* **Directions for this task**
Go through the following data and transcribe exactly the stretch of lines from the one holding "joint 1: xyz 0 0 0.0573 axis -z" to the one holding "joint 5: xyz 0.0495", both included.

Source records:
● ● ● ● ●
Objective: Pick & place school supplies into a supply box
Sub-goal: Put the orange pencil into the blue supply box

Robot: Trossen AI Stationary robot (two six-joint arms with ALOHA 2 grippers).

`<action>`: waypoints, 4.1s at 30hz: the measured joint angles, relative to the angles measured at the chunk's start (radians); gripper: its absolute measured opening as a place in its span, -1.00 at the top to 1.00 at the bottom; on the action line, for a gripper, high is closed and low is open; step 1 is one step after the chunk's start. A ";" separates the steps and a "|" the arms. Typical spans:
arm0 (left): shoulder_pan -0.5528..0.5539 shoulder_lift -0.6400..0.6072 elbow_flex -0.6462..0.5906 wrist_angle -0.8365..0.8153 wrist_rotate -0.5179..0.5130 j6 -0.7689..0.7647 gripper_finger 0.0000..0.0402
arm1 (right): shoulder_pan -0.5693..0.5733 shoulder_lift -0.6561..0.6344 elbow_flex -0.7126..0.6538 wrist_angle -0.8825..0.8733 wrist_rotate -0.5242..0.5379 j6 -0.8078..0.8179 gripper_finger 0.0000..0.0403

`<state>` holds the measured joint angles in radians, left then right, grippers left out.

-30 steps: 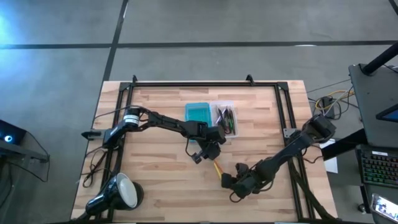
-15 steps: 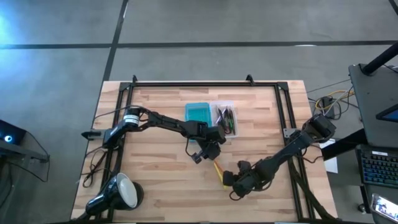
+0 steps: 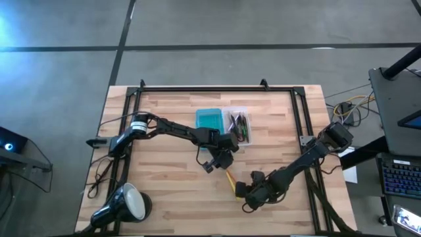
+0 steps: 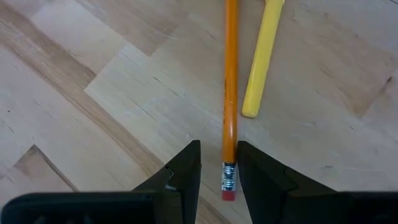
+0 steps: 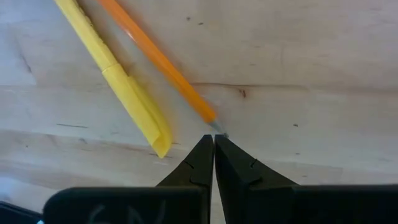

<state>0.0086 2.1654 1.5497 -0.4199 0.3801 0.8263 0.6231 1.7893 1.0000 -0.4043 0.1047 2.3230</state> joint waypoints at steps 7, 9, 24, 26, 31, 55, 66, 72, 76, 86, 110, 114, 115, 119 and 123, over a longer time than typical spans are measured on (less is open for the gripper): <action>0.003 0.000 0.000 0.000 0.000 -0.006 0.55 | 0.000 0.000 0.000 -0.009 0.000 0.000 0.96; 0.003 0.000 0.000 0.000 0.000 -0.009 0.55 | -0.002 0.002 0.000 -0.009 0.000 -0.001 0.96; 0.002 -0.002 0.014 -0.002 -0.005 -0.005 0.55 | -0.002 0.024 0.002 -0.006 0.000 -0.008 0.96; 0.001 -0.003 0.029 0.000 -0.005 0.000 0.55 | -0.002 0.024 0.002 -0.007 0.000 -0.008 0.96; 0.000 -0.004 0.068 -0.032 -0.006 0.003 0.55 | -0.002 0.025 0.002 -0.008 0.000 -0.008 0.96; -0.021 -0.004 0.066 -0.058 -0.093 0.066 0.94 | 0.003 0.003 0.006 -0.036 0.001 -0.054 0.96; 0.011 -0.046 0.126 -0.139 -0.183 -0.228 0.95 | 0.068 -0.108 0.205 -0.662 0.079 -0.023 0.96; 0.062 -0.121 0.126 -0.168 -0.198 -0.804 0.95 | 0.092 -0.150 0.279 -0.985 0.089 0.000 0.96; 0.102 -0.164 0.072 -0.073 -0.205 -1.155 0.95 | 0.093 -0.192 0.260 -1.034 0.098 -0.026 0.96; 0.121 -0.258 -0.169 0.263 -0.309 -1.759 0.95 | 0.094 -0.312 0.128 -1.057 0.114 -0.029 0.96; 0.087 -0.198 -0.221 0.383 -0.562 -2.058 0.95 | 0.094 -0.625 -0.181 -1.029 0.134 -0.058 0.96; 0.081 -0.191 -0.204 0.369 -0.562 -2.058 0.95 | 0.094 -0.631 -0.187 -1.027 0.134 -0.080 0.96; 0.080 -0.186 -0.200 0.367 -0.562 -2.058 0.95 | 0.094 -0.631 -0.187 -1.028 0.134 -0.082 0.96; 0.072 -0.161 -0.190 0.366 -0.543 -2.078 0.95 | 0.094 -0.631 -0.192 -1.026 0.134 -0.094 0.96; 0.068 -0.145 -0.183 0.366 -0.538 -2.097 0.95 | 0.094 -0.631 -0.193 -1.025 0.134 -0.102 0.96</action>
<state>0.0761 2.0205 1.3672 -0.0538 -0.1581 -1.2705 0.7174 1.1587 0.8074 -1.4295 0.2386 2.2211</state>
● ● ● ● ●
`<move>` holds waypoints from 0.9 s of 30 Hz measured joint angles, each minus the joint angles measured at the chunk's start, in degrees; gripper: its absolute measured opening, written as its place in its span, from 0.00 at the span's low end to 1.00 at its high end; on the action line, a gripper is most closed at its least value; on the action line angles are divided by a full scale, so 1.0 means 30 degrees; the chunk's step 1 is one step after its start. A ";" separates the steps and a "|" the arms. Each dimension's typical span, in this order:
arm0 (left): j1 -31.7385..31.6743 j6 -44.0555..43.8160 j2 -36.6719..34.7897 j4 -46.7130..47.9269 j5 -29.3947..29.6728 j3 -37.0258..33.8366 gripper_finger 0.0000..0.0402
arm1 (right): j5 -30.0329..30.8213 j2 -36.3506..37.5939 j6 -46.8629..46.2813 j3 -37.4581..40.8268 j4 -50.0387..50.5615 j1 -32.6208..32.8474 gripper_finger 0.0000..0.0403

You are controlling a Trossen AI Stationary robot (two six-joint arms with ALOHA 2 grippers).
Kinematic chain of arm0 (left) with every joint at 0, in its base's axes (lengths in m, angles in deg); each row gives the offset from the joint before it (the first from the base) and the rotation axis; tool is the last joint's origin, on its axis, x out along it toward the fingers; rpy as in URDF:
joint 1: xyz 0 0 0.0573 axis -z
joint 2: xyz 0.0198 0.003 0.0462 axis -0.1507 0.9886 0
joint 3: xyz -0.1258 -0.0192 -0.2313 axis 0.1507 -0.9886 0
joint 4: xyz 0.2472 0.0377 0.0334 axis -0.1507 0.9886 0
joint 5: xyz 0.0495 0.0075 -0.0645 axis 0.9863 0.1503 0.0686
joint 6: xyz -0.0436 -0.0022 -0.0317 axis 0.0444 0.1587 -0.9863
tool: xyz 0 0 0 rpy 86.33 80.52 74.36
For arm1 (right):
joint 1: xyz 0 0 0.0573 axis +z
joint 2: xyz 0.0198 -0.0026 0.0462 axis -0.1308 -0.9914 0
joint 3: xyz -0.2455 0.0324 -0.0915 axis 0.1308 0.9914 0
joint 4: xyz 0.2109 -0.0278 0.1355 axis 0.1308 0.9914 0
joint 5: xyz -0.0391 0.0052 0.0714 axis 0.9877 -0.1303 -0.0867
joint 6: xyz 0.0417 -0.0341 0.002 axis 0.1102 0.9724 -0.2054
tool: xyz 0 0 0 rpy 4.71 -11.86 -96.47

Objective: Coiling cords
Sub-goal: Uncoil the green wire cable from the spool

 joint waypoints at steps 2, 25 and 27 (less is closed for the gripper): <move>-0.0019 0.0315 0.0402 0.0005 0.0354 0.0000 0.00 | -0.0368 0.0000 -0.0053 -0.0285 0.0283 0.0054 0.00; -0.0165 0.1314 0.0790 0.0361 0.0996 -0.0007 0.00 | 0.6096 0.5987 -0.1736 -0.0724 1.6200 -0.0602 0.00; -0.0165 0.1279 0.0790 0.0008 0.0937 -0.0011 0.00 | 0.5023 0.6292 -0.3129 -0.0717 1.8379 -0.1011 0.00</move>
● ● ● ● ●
* **Exercise answer**
joint 1: xyz 0 0 0.0573 axis -z
joint 2: xyz 0.0198 0.003 0.0462 axis -0.1507 0.9886 0
joint 3: xyz -0.1258 -0.0192 -0.2313 axis 0.1507 -0.9886 0
joint 4: xyz 0.2472 0.0377 0.0334 axis -0.1507 0.9886 0
joint 5: xyz 0.0495 0.0075 -0.0645 axis 0.9863 0.1503 0.0686

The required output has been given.